As of Tuesday, devices for Canadian federal employees have been banned from accessing TikTok. Parliamentarians will also be banned from using the application starting this Friday. Justin Trudeau’s government justified the measure by pointing out risks to privacy and security. In this way, Canada joins the Administration of the United States and the European Commission, entities that recently implemented the same interdiction for the work devices of their personnel.
Mona Fortier, president of the Canadian Treasury Board (the body that oversees the federal civil service), said Monday that Canada’s Director of Information Systems determined that TikTok “poses an unacceptable level of risk to privacy and security.” Fortier added that the application’s methods “provide considerable access” to the contents of the devices. The office of the speaker of the House of Commons, Anthony Rota, sent a message hours later to the parliamentarians to inform them that the ban will apply from this Friday. The provinces of Quebec, Nova Scotia and Alberta announced the implementation of the same measure for their government personnel.

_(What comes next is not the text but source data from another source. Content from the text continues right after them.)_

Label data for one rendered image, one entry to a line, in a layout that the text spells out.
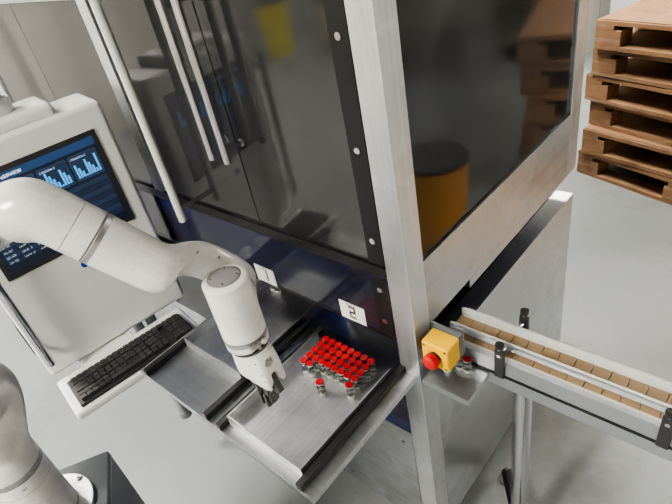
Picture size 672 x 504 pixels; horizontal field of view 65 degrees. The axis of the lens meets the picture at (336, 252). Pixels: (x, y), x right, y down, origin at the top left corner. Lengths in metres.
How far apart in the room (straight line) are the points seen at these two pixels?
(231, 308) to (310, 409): 0.52
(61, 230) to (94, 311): 1.04
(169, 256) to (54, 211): 0.18
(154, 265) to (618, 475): 1.89
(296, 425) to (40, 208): 0.79
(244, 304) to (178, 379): 0.70
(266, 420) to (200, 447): 1.22
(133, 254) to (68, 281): 0.96
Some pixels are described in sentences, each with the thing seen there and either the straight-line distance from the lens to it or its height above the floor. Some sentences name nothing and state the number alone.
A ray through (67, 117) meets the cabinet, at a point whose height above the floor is 1.53.
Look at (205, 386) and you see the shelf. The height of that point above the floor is 0.88.
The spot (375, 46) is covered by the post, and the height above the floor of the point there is 1.71.
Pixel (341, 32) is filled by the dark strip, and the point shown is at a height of 1.73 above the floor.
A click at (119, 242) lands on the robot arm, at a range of 0.90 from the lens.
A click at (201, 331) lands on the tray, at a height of 0.90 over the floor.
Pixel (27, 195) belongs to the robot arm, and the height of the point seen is 1.65.
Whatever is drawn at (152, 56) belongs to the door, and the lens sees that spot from 1.53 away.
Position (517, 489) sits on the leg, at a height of 0.35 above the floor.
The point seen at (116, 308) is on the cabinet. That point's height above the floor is 0.91.
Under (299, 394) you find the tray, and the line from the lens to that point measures 1.43.
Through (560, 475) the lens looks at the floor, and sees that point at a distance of 2.31.
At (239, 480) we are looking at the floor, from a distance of 2.44.
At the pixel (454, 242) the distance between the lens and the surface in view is 1.33.
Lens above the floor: 1.95
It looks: 35 degrees down
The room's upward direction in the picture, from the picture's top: 12 degrees counter-clockwise
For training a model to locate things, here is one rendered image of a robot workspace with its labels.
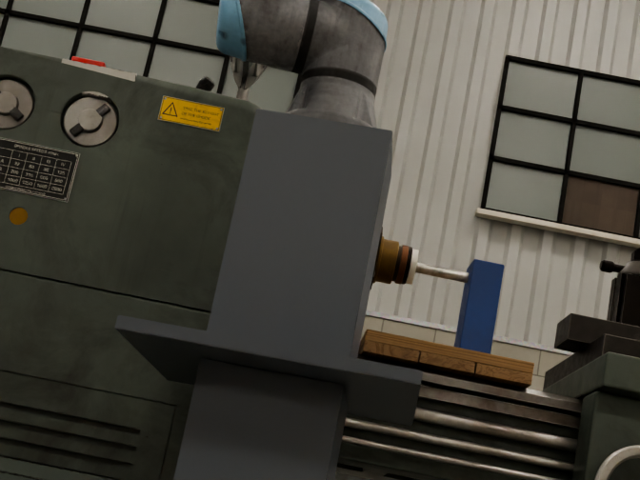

The Canadian Prime Minister, Justin Trudeau, affirmed this Monday -in the framework of an event in the metropolitan area of Toronto- that he takes Canadians’ freedom of expression and use of the Internet very seriously, “but we also have very important principles online protection for your safety”. Trudeau added that this is a “significant first step” that could prompt the country’s inhabitants to “reflect on their own security.”
TikTok, owned by the Chinese company ByteDance, expressed disappointment in the move in an email to the CBC, noting that the Canadian government failed to cite “specific security concerns” about the application, in addition to not having contacted its managers to share any concerns before making the decision. The video network regretted that because of this ban, officials cannot reach the public through “a platform loved by millions of Canadians.”
The TikTok ban for Canadian officials and parliamentarians comes against a backdrop of acrimonious relations between Ottawa and Beijing; ties that have not returned to normal since the arrest of Meng Wanzhou, vice president of Huawei, at the Vancouver airport in December 2018 at the request of Washington for alleged fraud. The executive was released in September 2021, as were two Canadians detained by the Chinese regime in retaliation.
Justin Trudeau and Xi Jinping were caught on camera, in an unfriendly exchange, at the G-20 summit in Bali last November. The Chinese president showed Trudeau his disagreement with an alleged revelation to the media of private conversations. In early February, the United States shot down a Chinese balloon that had also flown over Canadian airspace. China claimed it was a weather instrument, but the Americans dismissed it as a spy balloon. And in recent days, Canadian media have published that Beijing tried to intervene in the 2021 Canadian federal elections. The opposition demands that the Trudeau government set up an independent commission to investigate the matter.